Mechanical properties and microstructure evolutions of the SLM fabricated Al-Mg-Mn-Sc-Zr alloy when deforming at elevated temperatures

Abstract

The Al-Mg-Mn-Sc-Zr alloy is fabricated by selective laser melting (SLM), and the tensile deformation behaviors at 20 °C ∼ 300 °C are studied. The results indicate that the alloy exhibits significant softening when deformed at elevated temperatures. When the tensile temperature increases from 20 °C to 300 °C, the peak strength decreases from 592 MPa to 167 MPa, and the elongation increases from 13.6 % to 23.9 %, respectively.

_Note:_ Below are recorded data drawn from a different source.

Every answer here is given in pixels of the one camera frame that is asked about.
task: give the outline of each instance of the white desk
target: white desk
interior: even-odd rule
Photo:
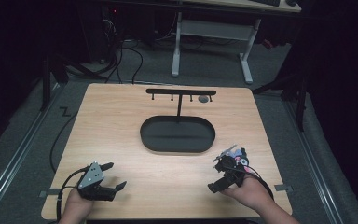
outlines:
[[[180,0],[178,4],[183,4],[183,2],[213,4],[227,7],[246,7],[257,10],[271,10],[280,12],[301,11],[301,8],[298,5],[290,7],[286,4],[284,0],[281,0],[279,7],[268,6],[249,0]],[[172,76],[179,76],[181,35],[198,35],[205,37],[247,41],[243,53],[240,53],[240,62],[242,66],[242,72],[245,77],[245,82],[248,84],[252,84],[253,79],[249,69],[248,57],[251,52],[252,45],[254,44],[255,36],[257,35],[260,22],[261,20],[258,19],[255,20],[255,23],[253,25],[246,26],[208,21],[182,20],[182,13],[179,12],[176,26],[176,43],[172,61]]]

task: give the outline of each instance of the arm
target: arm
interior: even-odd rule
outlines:
[[[267,190],[258,180],[248,175],[244,178],[240,188],[228,188],[221,193],[252,208],[268,224],[299,223],[271,199]]]
[[[77,189],[72,189],[66,200],[60,224],[79,224],[91,212],[94,201],[80,197]]]

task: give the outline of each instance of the wooden table
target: wooden table
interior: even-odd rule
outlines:
[[[157,153],[140,137],[143,122],[156,115],[176,115],[178,97],[147,94],[147,88],[214,90],[213,101],[183,98],[182,115],[207,119],[216,131],[212,147],[200,154]],[[258,217],[253,210],[207,185],[222,177],[213,159],[233,144],[245,147],[250,165],[266,180],[275,201],[292,213],[255,99],[245,88],[91,84],[85,94],[62,160],[51,184],[59,189],[72,172],[97,161],[112,161],[102,186],[128,181],[112,202],[96,202],[90,219]],[[80,175],[68,185],[74,185]],[[64,192],[62,208],[69,190]],[[57,196],[48,196],[44,219],[55,219]]]

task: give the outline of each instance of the dark background
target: dark background
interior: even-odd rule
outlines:
[[[285,76],[287,67],[306,64],[308,51],[319,46],[307,71],[308,92],[325,138],[358,197],[358,1],[309,0],[300,4],[303,14],[331,20],[301,30],[280,77]],[[158,21],[171,16],[128,8],[119,13],[129,34],[151,45],[154,37],[150,31],[167,29],[169,25]],[[73,7],[63,1],[0,1],[0,134],[41,78],[42,62],[48,54],[59,52],[78,63],[106,57],[99,17],[98,7]],[[137,18],[144,19],[139,23]],[[258,41],[293,42],[296,25],[281,24],[271,30],[274,21],[263,22]]]

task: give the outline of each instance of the cable
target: cable
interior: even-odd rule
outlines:
[[[209,44],[215,44],[215,45],[220,45],[220,46],[225,46],[225,45],[232,45],[232,44],[236,44],[238,43],[240,40],[236,40],[236,39],[230,39],[230,40],[227,40],[226,42],[224,43],[219,43],[217,41],[213,41],[215,40],[216,38],[206,38],[204,41],[206,43],[209,43]]]
[[[132,76],[132,85],[133,85],[133,84],[135,84],[135,76],[136,76],[136,74],[139,72],[139,70],[141,69],[142,64],[144,63],[144,57],[142,56],[142,54],[141,54],[140,52],[138,52],[138,51],[135,50],[135,49],[127,49],[127,50],[131,50],[131,51],[137,53],[137,54],[141,57],[141,64],[139,64],[138,69],[136,69],[135,73],[134,73],[133,76]]]
[[[197,39],[197,38],[190,38],[190,37],[188,37],[188,38],[186,38],[187,40],[192,40],[192,39]],[[194,50],[194,49],[199,49],[199,48],[201,48],[202,46],[203,46],[203,44],[204,44],[204,38],[203,37],[201,37],[200,38],[200,43],[199,43],[199,45],[198,46],[196,46],[195,48],[185,48],[182,44],[181,44],[181,47],[183,48],[183,49],[189,49],[189,50]]]
[[[250,172],[247,172],[245,170],[240,170],[240,169],[236,169],[236,168],[231,168],[231,167],[226,167],[226,169],[228,170],[232,170],[232,171],[237,171],[237,172],[241,172],[243,174],[246,174],[246,175],[250,175],[251,177],[255,178],[256,180],[258,180],[258,182],[260,182],[261,185],[264,186],[264,188],[268,191],[268,194],[269,196],[271,196],[272,200],[274,199],[274,195],[272,193],[272,190],[269,188],[269,185],[267,184],[266,181],[263,180],[263,178],[261,178],[261,175],[252,167],[248,166],[248,165],[243,165],[249,169],[251,169],[253,172],[255,172],[255,174],[253,173],[250,173]]]
[[[112,70],[112,72],[107,76],[105,83],[107,83],[110,79],[110,77],[113,75],[115,70],[117,70],[117,77],[118,77],[118,83],[122,84],[120,74],[118,73],[118,66],[121,64],[121,59],[123,58],[123,43],[120,45],[120,59],[118,60],[118,63],[116,64],[115,68]]]
[[[75,114],[71,118],[69,118],[66,121],[66,123],[62,126],[62,128],[60,129],[60,132],[57,134],[57,137],[54,140],[53,145],[51,146],[49,160],[50,160],[50,167],[53,170],[54,174],[57,172],[57,170],[56,170],[56,168],[54,167],[54,164],[53,164],[53,150],[54,150],[54,147],[57,144],[58,139],[60,138],[63,130],[65,129],[65,127],[69,124],[69,122],[71,122],[71,120],[77,115],[77,113],[78,113],[78,111],[75,112]]]
[[[123,32],[120,32],[118,34],[115,33],[115,38],[113,38],[113,40],[111,42],[113,42],[112,44],[108,43],[108,60],[110,59],[110,63],[105,67],[102,68],[100,70],[97,71],[92,71],[93,74],[95,74],[96,76],[105,73],[107,71],[109,71],[110,69],[114,68],[115,66],[117,66],[117,57],[116,57],[116,49],[117,49],[117,45],[119,45],[122,41],[120,41],[120,39],[122,39],[122,36],[124,35]],[[66,67],[66,71],[70,74],[76,75],[76,76],[84,76],[86,75],[84,72],[80,71],[80,73]]]
[[[77,170],[75,172],[73,172],[71,175],[68,176],[68,178],[66,178],[65,182],[63,182],[62,187],[60,189],[60,192],[58,193],[58,197],[57,197],[57,207],[56,207],[56,213],[57,213],[57,222],[60,221],[61,219],[61,209],[62,209],[62,194],[63,194],[63,190],[66,188],[71,188],[71,187],[66,187],[66,184],[68,183],[68,181],[74,176],[77,175],[79,173],[82,172],[86,172],[90,167],[86,166],[85,168],[82,168],[80,170]]]
[[[171,36],[169,36],[169,35],[171,34],[171,32],[172,32],[172,30],[173,30],[173,27],[174,27],[175,24],[176,24],[176,18],[177,18],[177,16],[178,16],[178,13],[176,12],[175,15],[173,16],[173,22],[172,22],[170,31],[169,31],[165,36],[163,36],[162,38],[156,39],[155,41],[163,40],[163,39],[170,38],[170,37],[173,36],[173,35],[171,35]]]

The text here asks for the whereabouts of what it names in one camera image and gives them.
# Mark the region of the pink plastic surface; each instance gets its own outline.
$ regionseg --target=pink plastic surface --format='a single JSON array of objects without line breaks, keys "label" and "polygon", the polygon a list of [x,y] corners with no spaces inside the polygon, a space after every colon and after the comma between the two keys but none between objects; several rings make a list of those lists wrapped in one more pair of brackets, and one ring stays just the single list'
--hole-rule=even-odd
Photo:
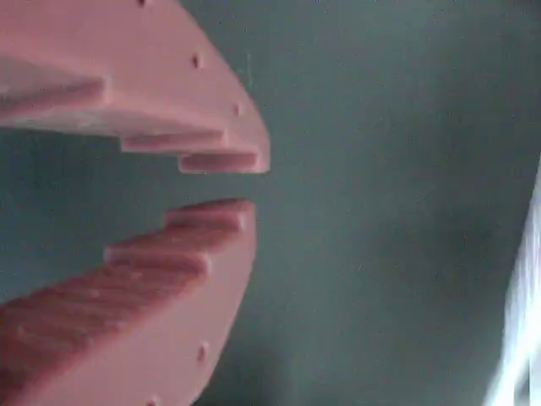
[{"label": "pink plastic surface", "polygon": [[169,211],[106,264],[0,307],[2,406],[184,406],[216,366],[249,280],[254,206]]},{"label": "pink plastic surface", "polygon": [[120,138],[189,173],[269,169],[266,129],[175,0],[2,0],[0,125]]}]

The decrease in strength is mainly due to the reduction in densities of dislocations and grain boundaries, as well as the weakening of pinning effects of dispersed Al₃(Sc,Zr) particles. The increase in elongation can be attributed to the alleviation of local stress concentration and enhancement on dislocation slip frequency during thermal deformation. In addition, the typical bimodal grain structures of the SLM alloys result in different deformation behaviors. The coarse grains usually deform preferentially under high temperatures due to their higher Schmid factors and lower strength. The unavoidable pore defects formed during the printing process will weaken the alloy's uniform plastic deformation ability and result in a deterioration of elongations, especially when the pore size further increases at higher temperatures. As a result, the improvement on elongations of the SLM fabricated Al-Mg-Mn-Sc-Zr alloys when deforming at elevated temperatures is not as significant as that of alloys fabricated by traditional methods.